Postcards is Ahuja's first major production since 2021's Namaste Wahala, and follows the lives of four Nigerians who discover love, acceptance, and prosperity in India after embarking on individual journeys of self-discovery whilst facing their trials and tribulations.

==Plot==
Postcards follows the lives of four Nigerians in India.
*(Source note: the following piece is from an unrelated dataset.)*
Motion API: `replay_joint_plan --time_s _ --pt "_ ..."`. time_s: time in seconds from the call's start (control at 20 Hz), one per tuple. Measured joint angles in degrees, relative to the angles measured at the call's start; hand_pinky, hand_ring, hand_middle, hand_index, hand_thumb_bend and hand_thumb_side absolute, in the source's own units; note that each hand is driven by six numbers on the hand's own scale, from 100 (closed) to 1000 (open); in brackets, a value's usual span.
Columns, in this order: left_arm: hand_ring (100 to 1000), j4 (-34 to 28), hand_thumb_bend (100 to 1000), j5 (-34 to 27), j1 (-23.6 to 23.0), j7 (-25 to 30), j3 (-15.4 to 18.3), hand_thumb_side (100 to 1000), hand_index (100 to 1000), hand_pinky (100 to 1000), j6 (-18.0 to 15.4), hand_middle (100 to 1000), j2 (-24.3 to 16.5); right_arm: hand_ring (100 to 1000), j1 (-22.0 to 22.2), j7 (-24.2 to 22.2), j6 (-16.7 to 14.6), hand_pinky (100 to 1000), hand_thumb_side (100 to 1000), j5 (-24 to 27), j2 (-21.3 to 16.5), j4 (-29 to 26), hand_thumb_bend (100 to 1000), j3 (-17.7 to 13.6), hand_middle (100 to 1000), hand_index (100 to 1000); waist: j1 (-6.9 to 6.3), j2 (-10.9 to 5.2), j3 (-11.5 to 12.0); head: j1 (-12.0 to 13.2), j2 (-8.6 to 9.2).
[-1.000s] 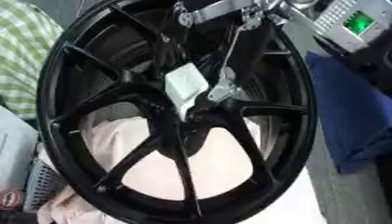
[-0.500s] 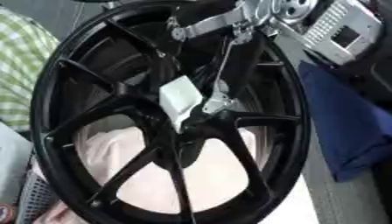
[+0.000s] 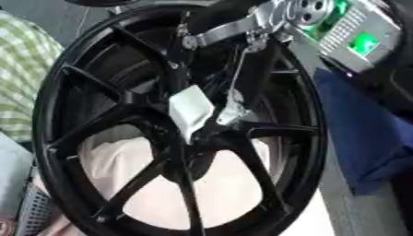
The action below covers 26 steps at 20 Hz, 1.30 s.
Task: Pull the pin out of the wheel hub.
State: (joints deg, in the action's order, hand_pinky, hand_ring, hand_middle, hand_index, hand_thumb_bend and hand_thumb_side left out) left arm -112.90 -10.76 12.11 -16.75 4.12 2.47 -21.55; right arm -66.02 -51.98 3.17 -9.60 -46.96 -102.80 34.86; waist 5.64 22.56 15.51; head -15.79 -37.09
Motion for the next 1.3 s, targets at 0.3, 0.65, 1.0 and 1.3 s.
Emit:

They are:

- Bunmi: A businesswoman and socialite who has lived a fulfilling life since her husband's death twenty years prior, but despite her status on the Eko party circuit, she leads a lonely existence. After a fibroids diagnosis, she flies to Mumbai where she befriends Siddharth, an Indian surgeon. Fearing she will die in surgery, Bunmi yearns to make peace with Yemi, her estranged son with no solid career goals. Unbeknown to her, an Indian film producer has signed Yemi to appear in a Bollywood series after discovering his talent on video, and despite her close bond with Siddharth, Bunmi spends days pining for her only child.

- Zainab: Siddharth's Nigerian wife, who has resolved never to have children, a decision her husband initially supported, but his change of heart causes conflict in their marriage. Despite her mother-in-law's disappointment and her friend Isioma's intervention, Zainab remains resolute in her stance, citing financial strain, career restraints, and societal prejudice against mixed-race children as her reasons. Trouble ensues when Zainab suspects Siddharth is having an affair with Kareena, his flirtatious fellow doctor whom he confides in during his marriage crisis. Zainab—an old acquaintance of Bunmi's—soon discovers she is pregnant, and is contemplating an abortion without Siddharth's knowledge.

- Olumide: Bunmi's Mumbai-based brother, dedicated solely to his business, leaving no time for family or leisure (he puts Bunmi in a hotel as opposed to accommodating her within his household). Olumide's only confidant, his accountant Kabir, who constantly berates his bachelor lifestyle, escorts him to a property viewing where they spot Olumide's former love Rekha who had turned down his proposal years ago due to her parents' disapproval of interracial marriage, leaving him heartbroken. He is further troubled when her daughter, Leila, informs him that her mother has early onset Alzheimer's, and no longer remembers him. With his 60th birthday approaching, the surly Olumide realises that family is more valuable than wealth, and invites Bunmi to stay at his house following her successful surgery.

- Yemi: Bunmi's son who travels to Mumbai. Despite running into a series of unfortunate events in Mumbai—including falling victim to an accommodation scam, and bullying from local actor Rommy—Bunmi's son, rises through the ranks to become a principal dancer in the Bollywood production, but soon comes to blows with Ronny on-set. Both their roles are on the line, but other cast members—including Aarti, an actress Yemi has befriended—confirm Ronny's bullying and the latter is dismissed. Yemi is delighted when he is offered a supporting role in an international series, but his joy is short-lived when his manager, Bolu, calls from Nigeria to inform him of his mother's surgery. Filled with remorse at not contacting Bunmi earlier, Yemi resolves to become a better son.

The series ends with Olumide celebrating his 60th birthday. Kabir is unable to attend, but Bunmi—who has invited Siddharth and Zainab—is reunited with Yemi. Both mother and son resolve their differences (Bunmi had objected to his decision not to pursue further education, while Yemi had viewed her as unsupportive); Olumide apologises to Zainab for his own lack of support when she first relocated to India; Yemi—now his uncle's heir—agrees to enrol in college whilst pursuing his passion in entertainment, and Zainab—who has decided against the abortion—announces her pregnancy.

==Cast==
- Sola Sobowale as Olubunmi (Bunmi)
- Richard Mofe Damijo as Olumide
- Tobi Bakre as Yemi
- Rajneesh Duggal as Dr. Siddharth
- Rahama Sadau as Zainab
- Rio Kapaola as Kabir
- Nancy Isime as Isioma
- Lekha Prajapati as Kareena
- Chirag Bajaj as Ronny
- Gurleen Grewal as Aarti
- Ibrahim Suleman as Bolu
- Tina Mba as party guest
- Hamisha Daryani Ahuja as film producer

==Reception==
Postcards received mixed to negative reviews.